### EXERCISE PROMPT
Report the count of lines below in which the string "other" occurs; include nothing else.

### DATA BELOW
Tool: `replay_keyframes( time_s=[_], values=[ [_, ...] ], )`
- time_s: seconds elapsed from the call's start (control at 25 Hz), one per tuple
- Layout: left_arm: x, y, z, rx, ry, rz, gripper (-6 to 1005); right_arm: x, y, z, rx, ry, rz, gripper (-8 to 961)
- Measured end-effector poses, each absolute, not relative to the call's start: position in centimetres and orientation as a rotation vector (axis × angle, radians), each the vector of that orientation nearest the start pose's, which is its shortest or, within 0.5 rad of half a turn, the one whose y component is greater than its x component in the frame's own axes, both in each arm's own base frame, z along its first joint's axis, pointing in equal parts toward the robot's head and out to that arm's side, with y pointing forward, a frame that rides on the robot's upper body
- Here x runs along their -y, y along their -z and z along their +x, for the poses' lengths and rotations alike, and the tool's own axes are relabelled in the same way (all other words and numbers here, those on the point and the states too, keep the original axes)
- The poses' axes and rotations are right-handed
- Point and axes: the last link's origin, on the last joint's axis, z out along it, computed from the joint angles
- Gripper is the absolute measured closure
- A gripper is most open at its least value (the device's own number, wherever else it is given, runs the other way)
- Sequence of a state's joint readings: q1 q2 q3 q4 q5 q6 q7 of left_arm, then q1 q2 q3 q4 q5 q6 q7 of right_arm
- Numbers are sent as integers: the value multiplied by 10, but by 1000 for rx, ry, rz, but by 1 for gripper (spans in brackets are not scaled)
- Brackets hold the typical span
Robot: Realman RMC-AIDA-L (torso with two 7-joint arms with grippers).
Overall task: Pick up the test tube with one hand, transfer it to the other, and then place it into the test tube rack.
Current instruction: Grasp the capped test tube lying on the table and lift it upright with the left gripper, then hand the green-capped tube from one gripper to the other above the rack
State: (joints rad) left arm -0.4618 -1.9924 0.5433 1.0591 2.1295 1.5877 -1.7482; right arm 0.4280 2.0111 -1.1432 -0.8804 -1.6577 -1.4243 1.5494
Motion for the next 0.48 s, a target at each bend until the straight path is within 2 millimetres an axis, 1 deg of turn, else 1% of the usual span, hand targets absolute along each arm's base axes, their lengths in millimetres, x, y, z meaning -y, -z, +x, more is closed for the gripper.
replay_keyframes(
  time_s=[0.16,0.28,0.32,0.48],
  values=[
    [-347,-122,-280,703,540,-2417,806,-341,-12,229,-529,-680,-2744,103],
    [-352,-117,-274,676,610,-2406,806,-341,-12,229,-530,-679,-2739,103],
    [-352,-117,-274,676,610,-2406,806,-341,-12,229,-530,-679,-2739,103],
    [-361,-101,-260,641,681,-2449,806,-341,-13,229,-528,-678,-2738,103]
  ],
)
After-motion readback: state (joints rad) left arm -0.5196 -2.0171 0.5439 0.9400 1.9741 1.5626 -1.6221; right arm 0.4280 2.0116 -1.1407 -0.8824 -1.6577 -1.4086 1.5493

### ANSWER AREA
4